→ **Exercise requirements**
Only lines containing "along" belong in the answer, each copied from the entries below.

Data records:
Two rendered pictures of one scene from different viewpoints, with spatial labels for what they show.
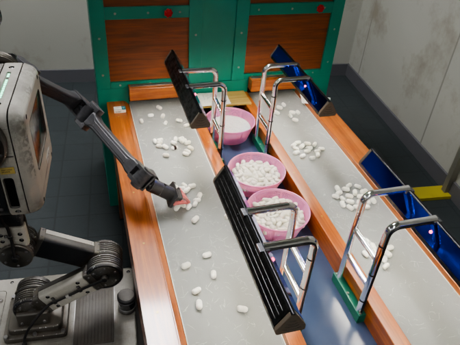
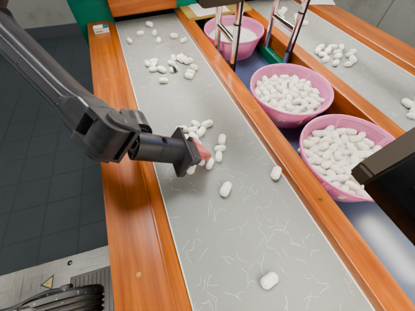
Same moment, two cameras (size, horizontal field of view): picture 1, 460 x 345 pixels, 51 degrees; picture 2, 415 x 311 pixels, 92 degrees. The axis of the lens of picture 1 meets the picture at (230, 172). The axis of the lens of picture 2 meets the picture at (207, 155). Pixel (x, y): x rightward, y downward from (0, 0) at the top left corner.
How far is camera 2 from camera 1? 1.52 m
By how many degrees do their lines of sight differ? 19
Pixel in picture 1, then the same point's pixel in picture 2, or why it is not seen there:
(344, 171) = (396, 77)
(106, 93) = (82, 10)
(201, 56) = not seen: outside the picture
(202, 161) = (213, 83)
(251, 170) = (280, 89)
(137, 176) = (94, 140)
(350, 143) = (385, 41)
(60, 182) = not seen: hidden behind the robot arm
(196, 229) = (231, 210)
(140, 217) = (131, 202)
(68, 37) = not seen: outside the picture
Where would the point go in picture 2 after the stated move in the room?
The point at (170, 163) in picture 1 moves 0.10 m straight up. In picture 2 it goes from (170, 91) to (165, 63)
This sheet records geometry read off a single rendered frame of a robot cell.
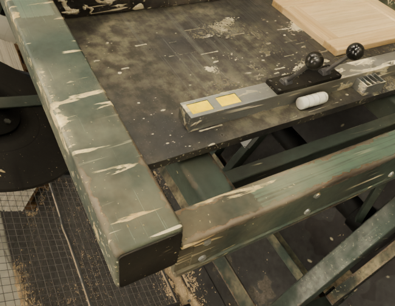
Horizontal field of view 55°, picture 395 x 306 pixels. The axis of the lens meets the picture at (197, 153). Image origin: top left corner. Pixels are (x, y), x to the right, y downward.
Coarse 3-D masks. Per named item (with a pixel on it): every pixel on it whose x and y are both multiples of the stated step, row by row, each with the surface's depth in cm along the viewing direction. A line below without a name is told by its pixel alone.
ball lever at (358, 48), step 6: (354, 42) 82; (348, 48) 82; (354, 48) 81; (360, 48) 81; (348, 54) 82; (354, 54) 81; (360, 54) 81; (342, 60) 86; (354, 60) 83; (330, 66) 90; (336, 66) 88; (324, 72) 91; (330, 72) 92
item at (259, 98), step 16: (352, 64) 99; (368, 64) 100; (384, 64) 101; (336, 80) 93; (352, 80) 97; (240, 96) 83; (256, 96) 84; (272, 96) 84; (288, 96) 87; (208, 112) 78; (224, 112) 80; (240, 112) 83; (256, 112) 86; (192, 128) 78
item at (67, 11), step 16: (64, 0) 98; (80, 0) 100; (96, 0) 103; (112, 0) 105; (128, 0) 107; (144, 0) 109; (160, 0) 112; (176, 0) 115; (192, 0) 117; (208, 0) 120; (64, 16) 101; (80, 16) 104
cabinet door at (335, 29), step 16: (288, 0) 125; (304, 0) 127; (320, 0) 129; (336, 0) 131; (352, 0) 133; (368, 0) 135; (288, 16) 120; (304, 16) 119; (320, 16) 121; (336, 16) 123; (352, 16) 124; (368, 16) 126; (384, 16) 128; (320, 32) 113; (336, 32) 115; (352, 32) 116; (368, 32) 117; (384, 32) 119; (336, 48) 108; (368, 48) 114
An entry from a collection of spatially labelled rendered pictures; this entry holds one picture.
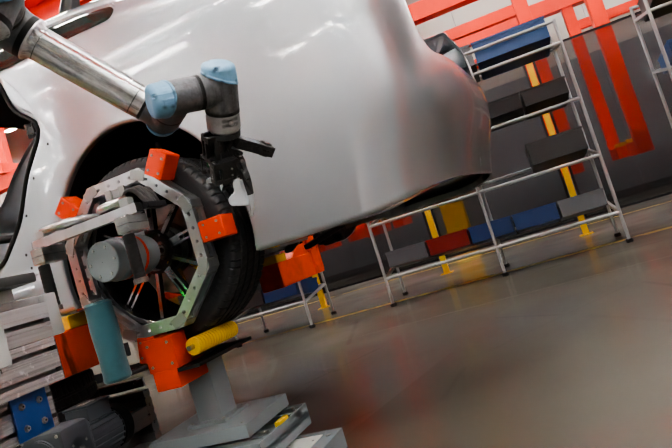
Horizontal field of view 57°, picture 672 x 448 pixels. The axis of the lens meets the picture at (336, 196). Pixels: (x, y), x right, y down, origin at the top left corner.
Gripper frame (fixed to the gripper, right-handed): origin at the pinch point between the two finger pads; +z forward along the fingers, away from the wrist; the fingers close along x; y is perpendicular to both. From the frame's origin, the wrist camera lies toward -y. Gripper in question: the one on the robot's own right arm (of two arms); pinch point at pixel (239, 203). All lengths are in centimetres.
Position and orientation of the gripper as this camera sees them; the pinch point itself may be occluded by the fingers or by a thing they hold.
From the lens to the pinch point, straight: 151.0
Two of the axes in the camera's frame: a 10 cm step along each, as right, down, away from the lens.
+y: -8.1, 2.9, -5.1
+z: 0.0, 8.6, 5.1
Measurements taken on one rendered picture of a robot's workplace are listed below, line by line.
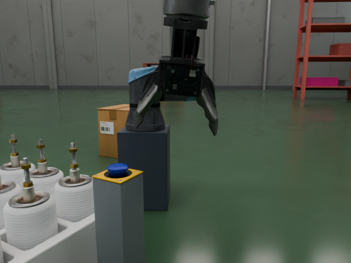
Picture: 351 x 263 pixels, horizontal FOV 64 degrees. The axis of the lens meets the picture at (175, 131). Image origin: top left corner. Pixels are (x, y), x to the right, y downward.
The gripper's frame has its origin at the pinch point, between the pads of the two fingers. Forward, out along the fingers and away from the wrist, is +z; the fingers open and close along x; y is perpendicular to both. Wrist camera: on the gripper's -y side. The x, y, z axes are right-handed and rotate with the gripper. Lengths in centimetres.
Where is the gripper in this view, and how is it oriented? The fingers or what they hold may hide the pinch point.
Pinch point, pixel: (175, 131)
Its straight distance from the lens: 54.0
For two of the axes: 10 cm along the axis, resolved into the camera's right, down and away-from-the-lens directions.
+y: -0.3, 3.3, -9.4
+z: -0.9, 9.4, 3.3
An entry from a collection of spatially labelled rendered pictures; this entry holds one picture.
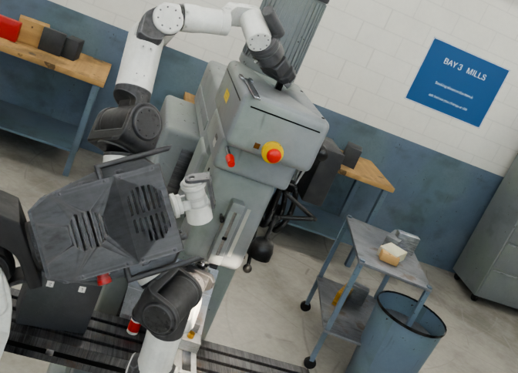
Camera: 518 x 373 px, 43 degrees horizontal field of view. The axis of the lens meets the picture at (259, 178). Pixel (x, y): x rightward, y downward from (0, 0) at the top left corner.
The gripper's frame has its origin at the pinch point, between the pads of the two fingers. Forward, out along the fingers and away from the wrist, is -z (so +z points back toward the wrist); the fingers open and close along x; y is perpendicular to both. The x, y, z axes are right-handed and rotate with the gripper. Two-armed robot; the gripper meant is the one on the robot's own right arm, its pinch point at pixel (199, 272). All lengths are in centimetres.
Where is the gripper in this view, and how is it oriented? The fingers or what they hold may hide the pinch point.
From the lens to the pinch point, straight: 218.3
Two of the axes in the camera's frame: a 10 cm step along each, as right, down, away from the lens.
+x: -9.1, -4.1, 0.4
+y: -3.9, 8.8, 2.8
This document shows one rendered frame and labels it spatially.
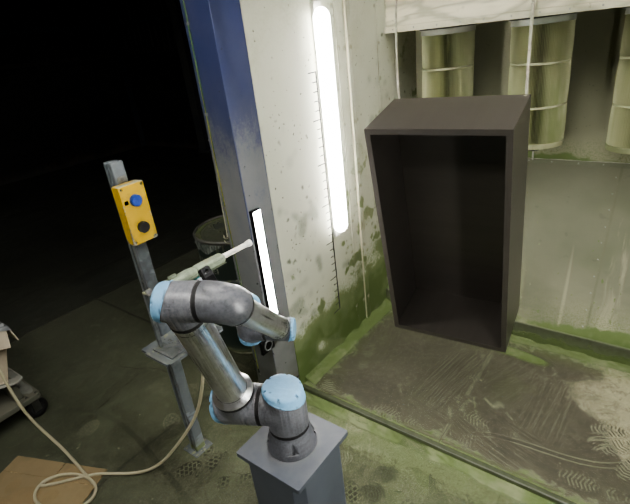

→ **Exercise output**
Coarse 3-D masks. Per named item (with a pixel on it): every pixel on it whose x and y are both multiples of the stated step, row by row, each with the surface's depth in cm along the viewing direction. A line below without a name is told by its pixel alone.
Gripper frame (fixed to the gripper, right-handed): origin at the pinch point between the two finger pads; +z forward along the fingers, away from the wrist; the fingers close along x; y is perpendicular to both. From the frame's origin, the wrist camera lies toward -y. Gripper in question: the one on the robot's own right arm (of two arms); pinch point at pixel (239, 203). All lengths are in centimetres.
Two of the axes in the camera's frame: a 10 cm step along each, as right, down, away from the lens.
The gripper's frame has its origin at the pinch point, between the pads of the two fingers. Forward, out along the fingers and away from the wrist, is +z; the fingers open and close along x; y is perpendicular to both. Wrist camera: on the gripper's -y side. The x, y, z axes are right-handed and rotate with the gripper. Lengths in centimetres.
For two of the axes: 10 cm along the axis, resolved into the camera's right, down and away-from-the-lens directions.
The gripper's frame has its origin at the pinch point, between the pads of the two fingers. Forward, out along the fingers and away from the wrist, is -z (so +z points back toward the wrist); the fingers open and close along x; y is perpendicular to both. The x, y, z axes are right-handed and rotate with the gripper. Two-armed robot; the gripper meant is the one on the robot's own right arm, its pinch point at pixel (199, 272). All lengths are in centimetres.
Two of the axes in the camera's frame: a 10 cm step along each, as right, down, away from the lens.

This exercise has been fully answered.